## Requirement
Return the full set of entries precisely. Do not carry over any pictures.

[[ Supplied data open ]]

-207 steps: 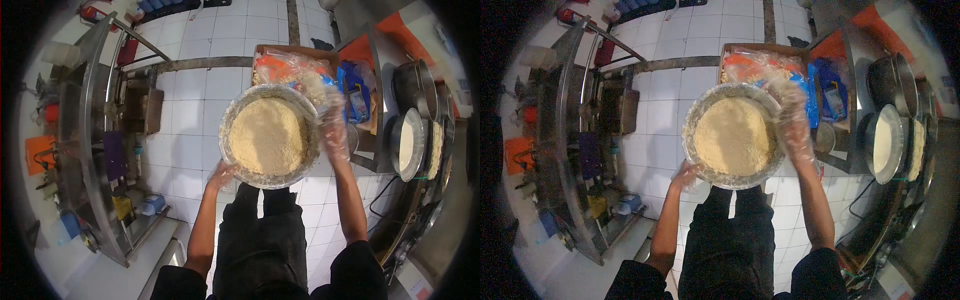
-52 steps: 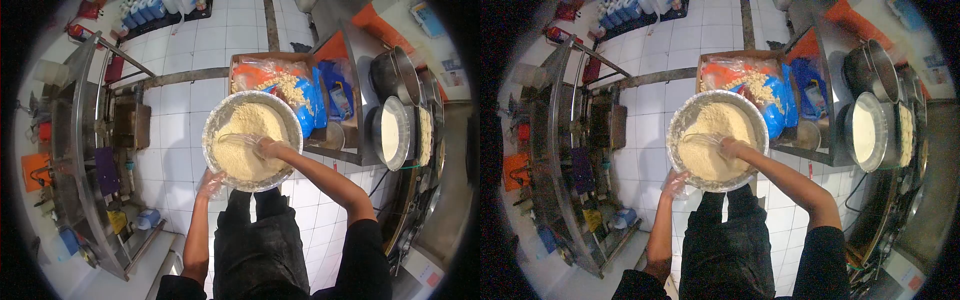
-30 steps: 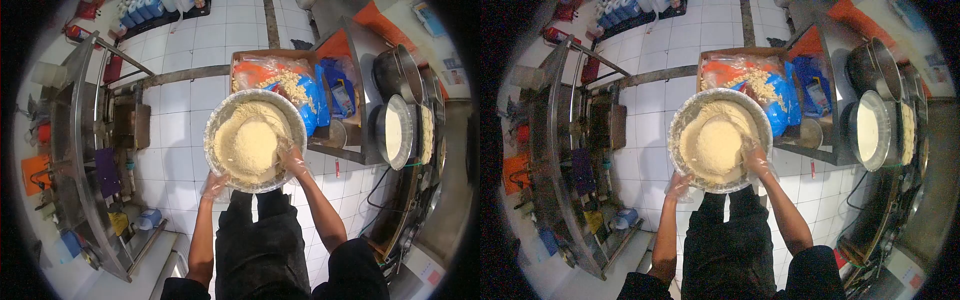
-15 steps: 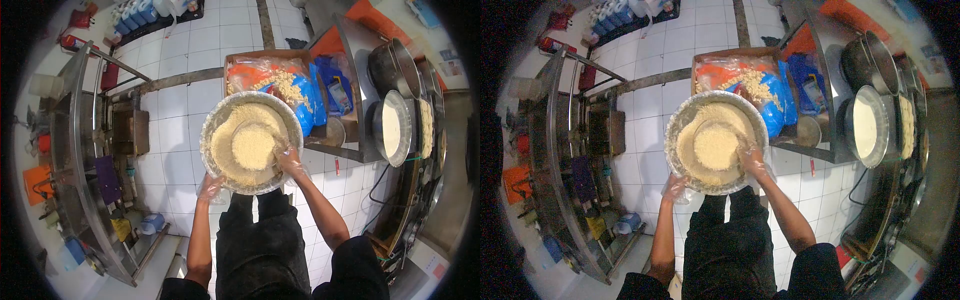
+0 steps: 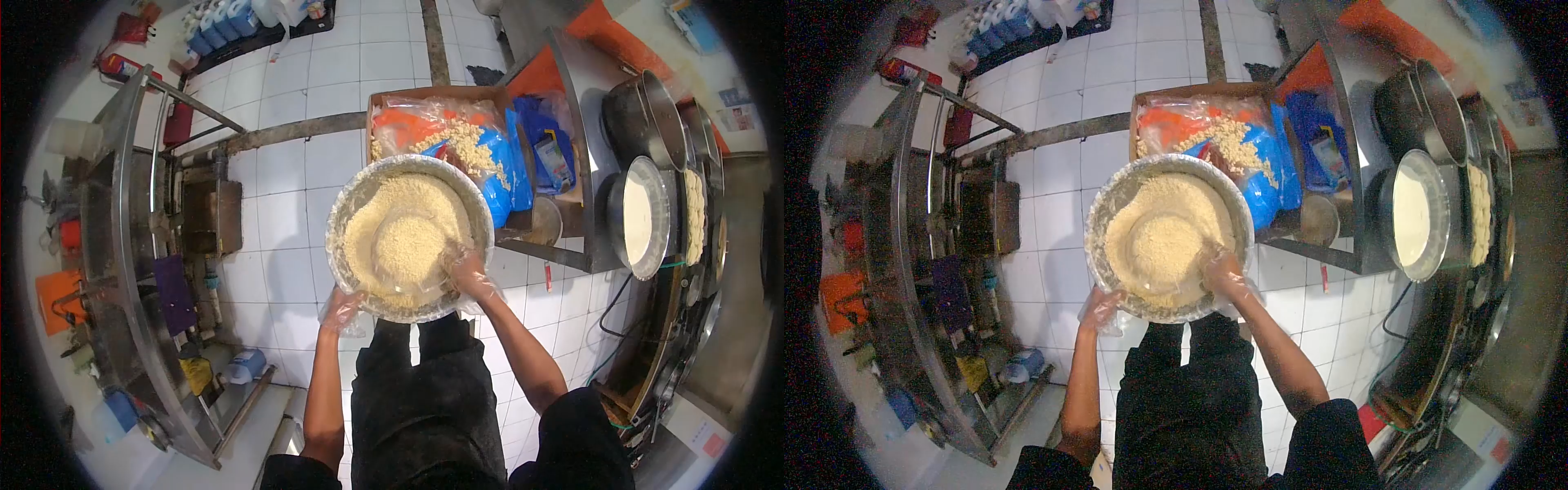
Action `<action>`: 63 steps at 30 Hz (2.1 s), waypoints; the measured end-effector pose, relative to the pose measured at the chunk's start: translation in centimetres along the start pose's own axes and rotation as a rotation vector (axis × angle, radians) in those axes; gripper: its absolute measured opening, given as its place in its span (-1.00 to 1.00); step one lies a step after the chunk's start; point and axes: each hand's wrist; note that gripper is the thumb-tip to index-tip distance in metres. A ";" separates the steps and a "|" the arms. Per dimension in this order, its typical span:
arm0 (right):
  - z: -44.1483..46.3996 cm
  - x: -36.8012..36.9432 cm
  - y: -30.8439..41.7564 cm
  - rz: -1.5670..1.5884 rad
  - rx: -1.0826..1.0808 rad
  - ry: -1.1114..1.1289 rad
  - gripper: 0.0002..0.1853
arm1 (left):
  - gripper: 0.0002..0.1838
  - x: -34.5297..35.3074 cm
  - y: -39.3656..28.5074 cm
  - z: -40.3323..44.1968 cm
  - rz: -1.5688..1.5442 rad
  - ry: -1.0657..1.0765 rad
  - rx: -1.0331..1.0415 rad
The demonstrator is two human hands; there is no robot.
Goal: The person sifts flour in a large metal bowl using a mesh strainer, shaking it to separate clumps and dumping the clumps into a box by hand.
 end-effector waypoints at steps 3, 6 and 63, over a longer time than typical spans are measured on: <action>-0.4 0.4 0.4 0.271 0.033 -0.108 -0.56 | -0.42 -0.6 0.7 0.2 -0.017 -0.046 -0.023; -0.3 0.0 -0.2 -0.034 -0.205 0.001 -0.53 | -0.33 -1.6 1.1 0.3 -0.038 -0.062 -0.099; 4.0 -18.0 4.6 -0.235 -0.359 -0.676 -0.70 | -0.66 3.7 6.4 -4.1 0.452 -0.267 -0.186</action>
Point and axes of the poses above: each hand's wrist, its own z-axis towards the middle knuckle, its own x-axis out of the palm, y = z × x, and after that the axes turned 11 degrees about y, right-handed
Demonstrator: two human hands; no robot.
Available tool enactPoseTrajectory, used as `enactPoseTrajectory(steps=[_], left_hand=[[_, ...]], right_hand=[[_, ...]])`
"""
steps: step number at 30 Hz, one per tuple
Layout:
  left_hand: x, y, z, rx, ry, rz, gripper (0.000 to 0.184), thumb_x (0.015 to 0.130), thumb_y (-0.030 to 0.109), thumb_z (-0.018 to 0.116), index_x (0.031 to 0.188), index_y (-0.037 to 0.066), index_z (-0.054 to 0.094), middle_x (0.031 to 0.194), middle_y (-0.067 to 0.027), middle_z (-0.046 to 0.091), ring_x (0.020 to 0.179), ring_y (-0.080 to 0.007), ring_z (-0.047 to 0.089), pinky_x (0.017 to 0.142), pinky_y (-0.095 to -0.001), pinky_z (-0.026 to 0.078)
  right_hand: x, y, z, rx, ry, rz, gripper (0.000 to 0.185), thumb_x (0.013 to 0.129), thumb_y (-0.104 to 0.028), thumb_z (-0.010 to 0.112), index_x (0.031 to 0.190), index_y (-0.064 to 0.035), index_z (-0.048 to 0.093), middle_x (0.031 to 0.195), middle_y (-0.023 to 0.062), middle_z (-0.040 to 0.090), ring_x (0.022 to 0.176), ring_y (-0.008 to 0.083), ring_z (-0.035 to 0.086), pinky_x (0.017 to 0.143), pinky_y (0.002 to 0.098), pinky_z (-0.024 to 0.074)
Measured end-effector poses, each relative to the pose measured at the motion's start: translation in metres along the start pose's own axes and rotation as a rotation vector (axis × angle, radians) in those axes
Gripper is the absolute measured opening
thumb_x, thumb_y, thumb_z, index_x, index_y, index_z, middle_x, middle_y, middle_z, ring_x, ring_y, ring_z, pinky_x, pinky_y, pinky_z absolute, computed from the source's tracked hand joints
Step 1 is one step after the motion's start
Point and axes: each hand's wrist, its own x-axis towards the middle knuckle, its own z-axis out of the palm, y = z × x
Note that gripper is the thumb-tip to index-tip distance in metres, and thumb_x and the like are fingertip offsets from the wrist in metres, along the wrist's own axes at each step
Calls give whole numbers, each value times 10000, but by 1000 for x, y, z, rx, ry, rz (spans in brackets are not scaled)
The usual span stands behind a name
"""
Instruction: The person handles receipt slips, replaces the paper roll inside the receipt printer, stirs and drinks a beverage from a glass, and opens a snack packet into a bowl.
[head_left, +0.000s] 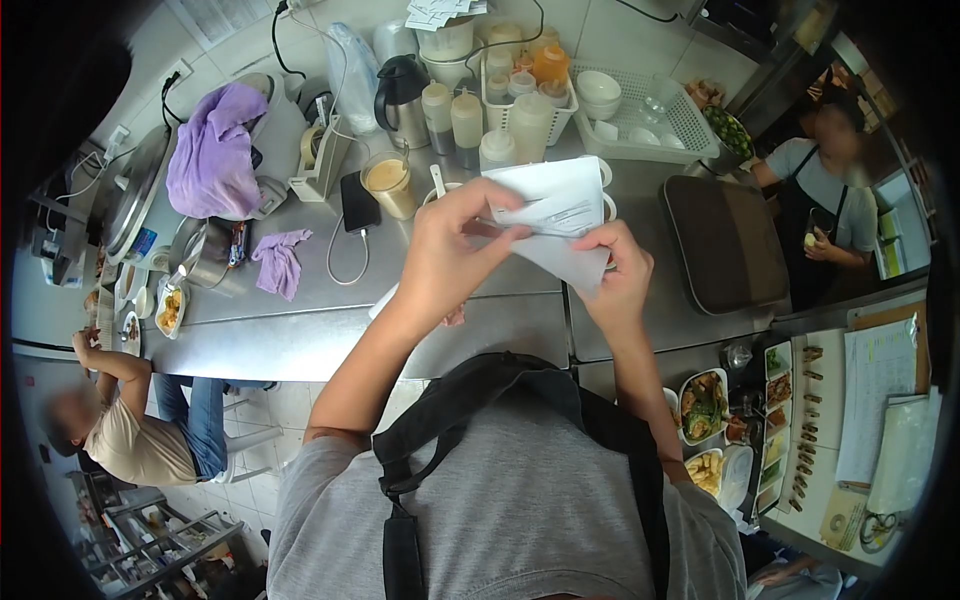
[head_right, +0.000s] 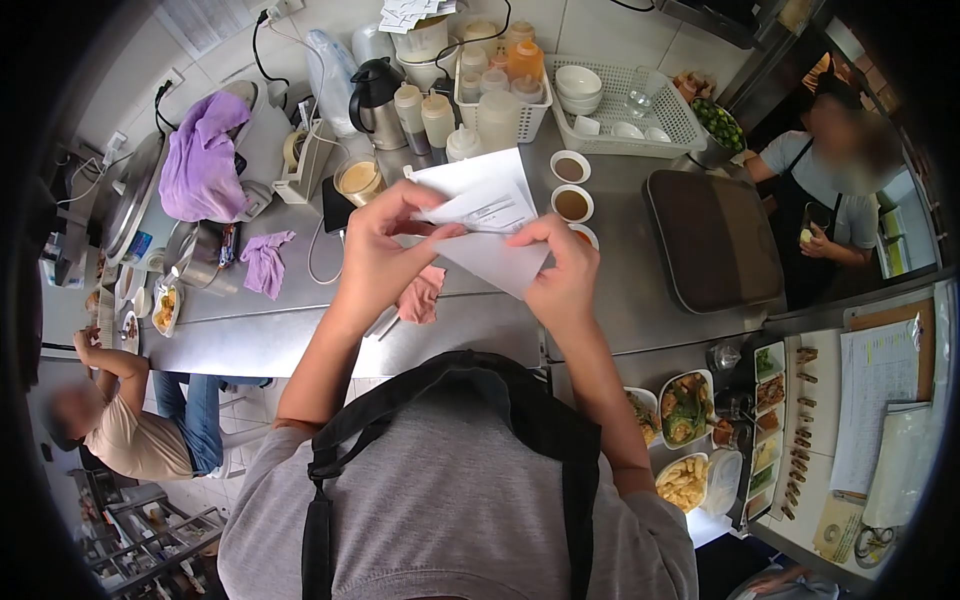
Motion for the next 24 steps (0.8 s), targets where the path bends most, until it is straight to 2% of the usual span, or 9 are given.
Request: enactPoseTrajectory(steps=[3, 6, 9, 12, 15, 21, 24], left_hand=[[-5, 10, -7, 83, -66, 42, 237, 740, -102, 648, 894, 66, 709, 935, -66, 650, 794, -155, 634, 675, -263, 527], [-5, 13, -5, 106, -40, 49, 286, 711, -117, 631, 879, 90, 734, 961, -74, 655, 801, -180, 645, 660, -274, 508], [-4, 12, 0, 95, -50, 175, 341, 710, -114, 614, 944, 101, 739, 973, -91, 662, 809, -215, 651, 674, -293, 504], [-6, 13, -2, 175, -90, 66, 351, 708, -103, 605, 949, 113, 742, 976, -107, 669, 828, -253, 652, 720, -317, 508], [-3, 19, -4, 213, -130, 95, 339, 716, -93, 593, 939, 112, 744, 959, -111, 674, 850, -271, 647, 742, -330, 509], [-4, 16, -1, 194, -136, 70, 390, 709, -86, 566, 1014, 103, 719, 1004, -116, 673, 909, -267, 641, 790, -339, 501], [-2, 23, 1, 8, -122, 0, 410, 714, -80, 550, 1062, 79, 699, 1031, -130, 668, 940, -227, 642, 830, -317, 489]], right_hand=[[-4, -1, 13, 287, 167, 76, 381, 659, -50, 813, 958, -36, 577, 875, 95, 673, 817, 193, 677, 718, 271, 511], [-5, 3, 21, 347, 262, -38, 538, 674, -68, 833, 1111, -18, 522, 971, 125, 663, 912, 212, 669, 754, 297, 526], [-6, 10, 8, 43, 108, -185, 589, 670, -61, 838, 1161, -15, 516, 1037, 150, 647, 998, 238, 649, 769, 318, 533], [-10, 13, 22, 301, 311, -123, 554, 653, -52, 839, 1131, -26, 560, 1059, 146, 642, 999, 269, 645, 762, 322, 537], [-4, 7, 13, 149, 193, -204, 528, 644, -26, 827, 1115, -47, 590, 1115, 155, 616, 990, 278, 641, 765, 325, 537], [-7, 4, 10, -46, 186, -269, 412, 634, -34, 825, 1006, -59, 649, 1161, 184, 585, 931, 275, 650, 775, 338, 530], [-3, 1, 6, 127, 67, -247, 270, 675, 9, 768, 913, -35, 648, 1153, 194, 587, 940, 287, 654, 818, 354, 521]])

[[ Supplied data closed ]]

## Solution to this problem
-207 steps: 
-52 steps: 
-30 steps: 
-15 steps: 
+0 steps: 
Action `<action>`: 63 steps at 30 Hz (2.1 s), waypoints; the measured end-effector pose, relative to the pose measured at the chunk's start: translation in centimetres along the start pose's own axes and rotation as a rotation vector (axis × angle, radians) in those axes; gripper: its absolute measured opening, given as its place in its span (-1.00 to 1.00); step one lies a step after the chunk's start; point and axes: each hand's wrist; note that gripper is the thumb-tip to index-tip distance in metres. A ";" separates the steps and a "|" the arms. Per dimension in this order, its typical span:
arm0 (right):
  - z: -44.1483..46.3996 cm
  - x: -36.8012..36.9432 cm
  - y: -30.8439..41.7564 cm
  - rz: -1.5670..1.5884 rad
  - rx: -1.0826..1.0808 rad
  - ry: -1.1114..1.1289 rad
  - gripper: 0.0002..0.1853
arm1 (left):
  - gripper: 0.0002..0.1838
  - x: -34.5297..35.3074 cm
  - y: -39.3656..28.5074 cm
  - z: -40.3323..44.1968 cm
  - rz: -1.5688..1.5442 rad
  - ry: -1.0657..1.0765 rad
  - rx: -1.0331..1.0415 rad
The demonstrator is two human hands; there is no robot.
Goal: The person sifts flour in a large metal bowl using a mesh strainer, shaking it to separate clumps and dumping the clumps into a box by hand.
 end-effector waypoints at steps 3, 6 and 63, over a longer time than typical spans are measured on: <action>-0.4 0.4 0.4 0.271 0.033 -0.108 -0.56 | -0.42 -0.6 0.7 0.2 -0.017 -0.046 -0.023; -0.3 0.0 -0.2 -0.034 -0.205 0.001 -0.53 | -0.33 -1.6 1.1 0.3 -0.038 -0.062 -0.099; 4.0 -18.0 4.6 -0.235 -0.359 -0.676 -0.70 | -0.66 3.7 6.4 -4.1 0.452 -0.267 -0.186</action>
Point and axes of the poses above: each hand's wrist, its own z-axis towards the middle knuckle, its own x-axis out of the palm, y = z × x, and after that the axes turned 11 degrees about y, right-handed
Demonstrator: two human hands; no robot.
Available tool enactPoseTrajectory, used as `enactPoseTrajectory(steps=[_], left_hand=[[_, ...]], right_hand=[[_, ...]])`
"""
steps: step number at 30 Hz, one per tuple
Layout:
  left_hand: x, y, z, rx, ry, rz, gripper (0.000 to 0.184), thumb_x (0.015 to 0.130), thumb_y (-0.030 to 0.109), thumb_z (-0.018 to 0.116), index_x (0.031 to 0.188), index_y (-0.037 to 0.066), index_z (-0.054 to 0.094), middle_x (0.031 to 0.194), middle_y (-0.067 to 0.027), middle_z (-0.046 to 0.091), ring_x (0.020 to 0.179), ring_y (-0.080 to 0.007), ring_z (-0.047 to 0.089), pinky_x (0.017 to 0.142), pinky_y (-0.095 to -0.001), pinky_z (-0.026 to 0.078)
  right_hand: x, y, z, rx, ry, rz, gripper (0.000 to 0.185), thumb_x (0.013 to 0.129), thumb_y (-0.104 to 0.028), thumb_z (-0.010 to 0.112), index_x (0.031 to 0.190), index_y (-0.064 to 0.035), index_z (-0.048 to 0.093), middle_x (0.031 to 0.195), middle_y (-0.023 to 0.062), middle_z (-0.040 to 0.090), ring_x (0.022 to 0.176), ring_y (-0.008 to 0.083), ring_z (-0.035 to 0.086), pinky_x (0.017 to 0.143), pinky_y (0.002 to 0.098), pinky_z (-0.024 to 0.074)
Measured end-effector poses, each relative to the pose measured at the motion's start: translation in metres along the start pose's own axes and rotation as a rotation vector (axis × angle, radians) in those axes
Gripper is the absolute measured opening
thumb_x, thumb_y, thumb_z, index_x, index_y, index_z, middle_x, middle_y, middle_z, ring_x, ring_y, ring_z, pinky_x, pinky_y, pinky_z absolute, computed from the source's tracked hand joints
Step 1 is one step after the motion's start
Point and axes: each hand's wrist, its own x-axis towards the middle knuckle, its own z-axis out of the palm, y = z × x
Note that gripper is the thumb-tip to index-tip distance in metres, and thumb_x and the like are fingertip offsets from the wrist in metres, along the wrist's own axes at each step
Calls give whole numbers, each value times 10000, but by 1000 for x, y, z, rx, ry, rz (spans in brackets are not scaled)
The usual span stands behind a name
"""
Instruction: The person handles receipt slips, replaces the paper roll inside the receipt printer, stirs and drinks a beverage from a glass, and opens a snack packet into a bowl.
[head_left, +0.000s] 
[head_right, +0.000s] 
Motion for the next 24 steps (0.8 s), targets where the path bends most, until it is straight to 2% of the usual span, or 9 are given.
Request: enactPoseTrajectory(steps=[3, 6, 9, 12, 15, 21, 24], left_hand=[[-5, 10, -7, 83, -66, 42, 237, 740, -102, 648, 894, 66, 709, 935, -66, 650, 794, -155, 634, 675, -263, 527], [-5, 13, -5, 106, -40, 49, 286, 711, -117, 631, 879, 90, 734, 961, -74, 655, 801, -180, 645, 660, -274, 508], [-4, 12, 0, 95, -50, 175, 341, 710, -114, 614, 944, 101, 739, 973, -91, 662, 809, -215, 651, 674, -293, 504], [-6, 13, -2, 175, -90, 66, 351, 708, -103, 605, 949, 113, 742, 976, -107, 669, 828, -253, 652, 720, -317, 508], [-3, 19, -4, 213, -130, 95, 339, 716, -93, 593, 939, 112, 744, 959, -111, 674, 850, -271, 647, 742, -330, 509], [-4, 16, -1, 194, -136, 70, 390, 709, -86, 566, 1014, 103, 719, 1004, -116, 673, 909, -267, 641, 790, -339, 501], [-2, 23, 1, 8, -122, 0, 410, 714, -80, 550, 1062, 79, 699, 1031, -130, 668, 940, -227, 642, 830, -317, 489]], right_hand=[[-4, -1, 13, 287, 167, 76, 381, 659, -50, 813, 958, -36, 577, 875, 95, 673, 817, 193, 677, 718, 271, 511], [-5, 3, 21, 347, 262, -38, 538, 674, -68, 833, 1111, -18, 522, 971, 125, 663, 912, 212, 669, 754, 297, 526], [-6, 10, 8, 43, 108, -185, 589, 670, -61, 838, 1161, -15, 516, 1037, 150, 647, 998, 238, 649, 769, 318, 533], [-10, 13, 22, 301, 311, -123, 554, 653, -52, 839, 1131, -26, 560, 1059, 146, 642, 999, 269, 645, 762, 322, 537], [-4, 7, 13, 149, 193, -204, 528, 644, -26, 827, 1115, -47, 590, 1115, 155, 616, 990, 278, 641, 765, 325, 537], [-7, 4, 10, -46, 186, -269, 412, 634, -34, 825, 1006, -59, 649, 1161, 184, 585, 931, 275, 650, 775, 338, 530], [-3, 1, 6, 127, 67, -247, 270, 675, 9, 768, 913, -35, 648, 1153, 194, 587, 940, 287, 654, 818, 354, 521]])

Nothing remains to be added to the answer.